I started traveling and performing these shows as a featured performer almost two years ago, and I haven't taken a break since, because I love it so much! About twice a month I go everywhere–the Midwest, the East Coast, the South, the West–to dance on stage, sign photos and DVD'S, and give private lap dances. I consider this a vacation–or at least the reward I get in return for making adult films. And it's a way to stay close to my roots: I was involved in hip-hop and jazz dancing while in elementary and middle school, and I started my adult career as a stripper at a club called Silver Reign in West Los Angeles (yep, my professional name is inspired from it).
I've got the routine down so I can continue to work in films during the week, but then get away on the weekends for dancing. Since I'm still in school and working making movies, I always make sure my agent makes the flights compatible with my class and shoot schedule. I'll pack my bags full of goodies: DVD's, 8×10 glossies, markers, posters and more. I also prepare for my dancing depending on where I'm going, custom-tailoring my song set and costumes to regional tastes. For instance, if I'm going to Pittsburgh, I'll be wearing the black-and-gold of the Steelers.
But I also like to put my own personal touch: My favorite routines involve cowboy, cheerleader, or military outfits; for music, Kid Rock, Lynyrd Skynyrd, or even Lenny Kravitz and Too Short.
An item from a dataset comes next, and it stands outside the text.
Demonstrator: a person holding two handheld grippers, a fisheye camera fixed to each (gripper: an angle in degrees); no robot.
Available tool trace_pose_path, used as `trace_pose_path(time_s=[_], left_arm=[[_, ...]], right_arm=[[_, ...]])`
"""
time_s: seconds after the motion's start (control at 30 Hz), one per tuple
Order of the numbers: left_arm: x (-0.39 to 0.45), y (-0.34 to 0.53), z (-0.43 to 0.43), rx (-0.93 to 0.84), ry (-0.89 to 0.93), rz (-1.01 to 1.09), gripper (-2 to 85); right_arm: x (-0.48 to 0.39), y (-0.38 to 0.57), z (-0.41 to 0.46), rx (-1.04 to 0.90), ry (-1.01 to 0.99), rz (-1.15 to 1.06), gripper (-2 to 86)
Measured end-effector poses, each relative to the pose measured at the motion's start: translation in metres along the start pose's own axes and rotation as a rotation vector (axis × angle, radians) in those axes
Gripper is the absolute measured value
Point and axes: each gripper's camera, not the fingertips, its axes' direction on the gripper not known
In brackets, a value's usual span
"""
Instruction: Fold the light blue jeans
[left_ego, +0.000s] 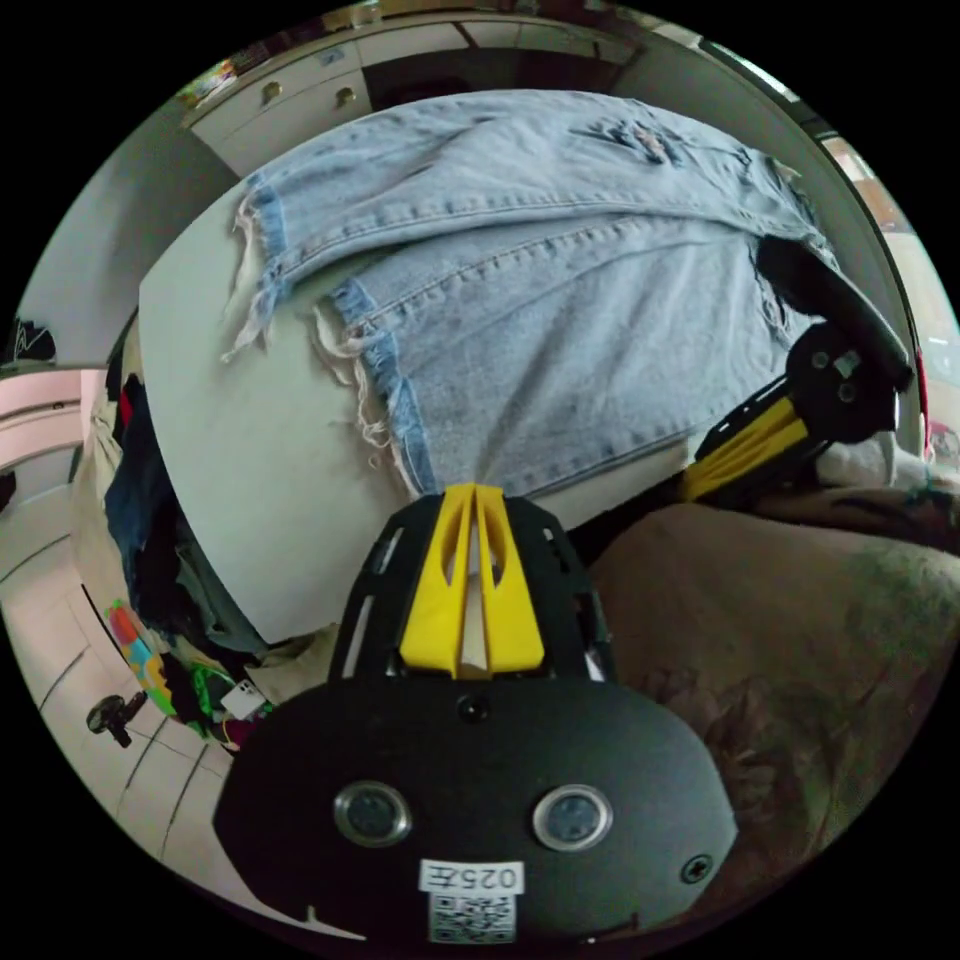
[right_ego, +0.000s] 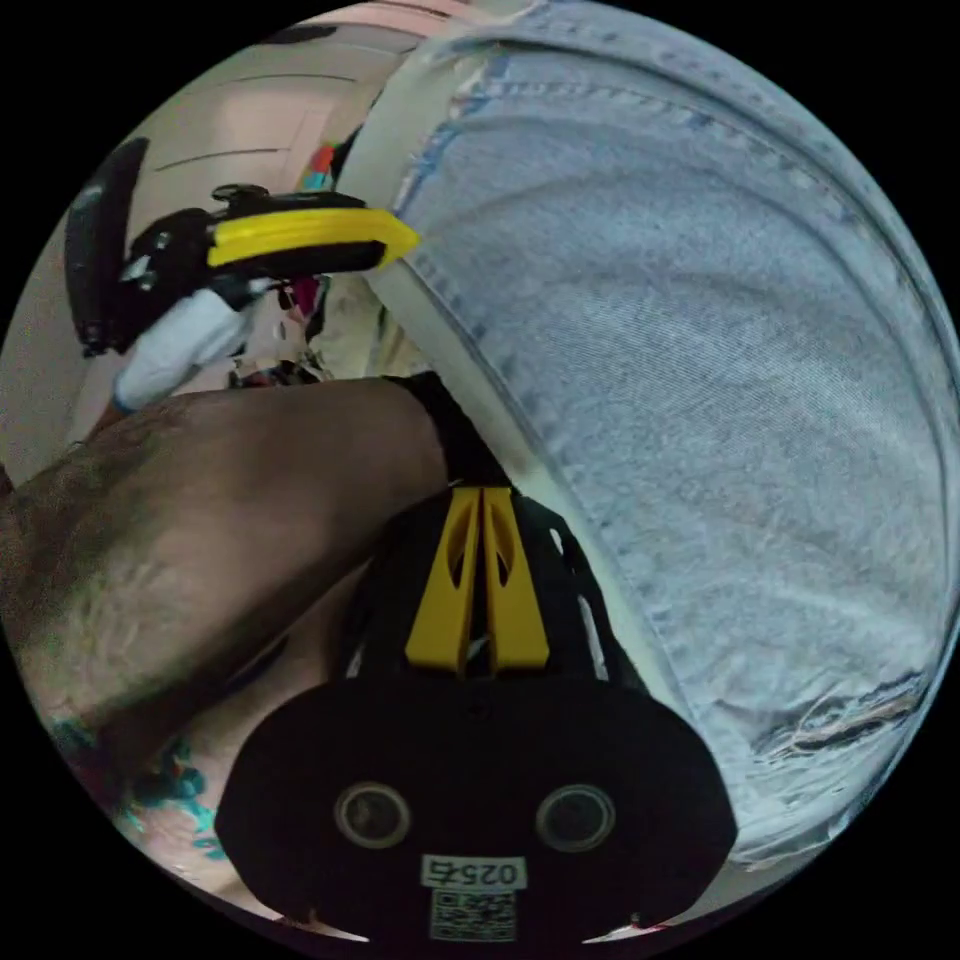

I'll bring cherries and whipped cream on stage and make a big mess all over myself–if I'm feeling really wild, I will bring candles and pour the hot wax all over my body. I ride people around, pull women on stage and really get in everyone's faces, literally and figuratively. Most importantly I always interact with the audience and make sure that they all know I love my job and that I'm there for their pleasure.
It wasn't always this easy. My first offer to dance outside of my home clubs was at the Gold Club Centerfolds in Sacramento. Although I had experience being a house dancer in many strip joints, I didn't realize what was involved for putting on a show–after all, the usual gig is about two shows a night at about four songs a set. Doesn't seem like much, right? But such a simple thing intimidated me. Why did the club want to fly me out there to dance for about 20 minutes a night on stage and hang out with fans? I realized that the clubs wanted to draw a crowd with my name. Unfortunately, when I started doing these shows I had not made a ton of movies, and I did not have a big name, so there was even more pressure for me to draw in crowds–the last thing a girl wants is an empty room.
I asked my agency if a girl could show me the ropes and explain how these shows and performances were supposed to look; they provided two ex-performers for me to dance with at another club, using their pole and D.J. when no one was yet in the facility. I took notes and watched them in action. The agency also recommended I have my own roadie to show me the ropes of the road. Archie has been in this niche of the adult business for over a decade and knows all the clubs, porn stars, club owners and tricks of the trade. I asked him what I should do to command everyone's attention, how I should go about doing it, what types of outfit should I wear and what music should I dance to. He watched my first shows with enthusiasm and gave me the harsh critiques I needed so that I could improve my performance and grow into the entertainer I am today.
On the day of my show, clubs usually provide me a green room to let me prepare for my shows. I always make it a point to meet the bouncers and managers–this is their turf, after all, and I'm just a grateful guest. I get into the mindset I'll need for the night. Sometimes, I'm just topless; other times, I'm fully nude. Sometimes, the audience wants to play games; other times, they just want to see you dance.
Putting on these shows is a way to keep your name out there, but it's also important to do them so that you can interact directly with the audience and fans that truly support your work. If they're willing to drive three hours just to come and watch me dance for 10 minutes with a potential signed picture from me, then that makes my whole trip worthwhile.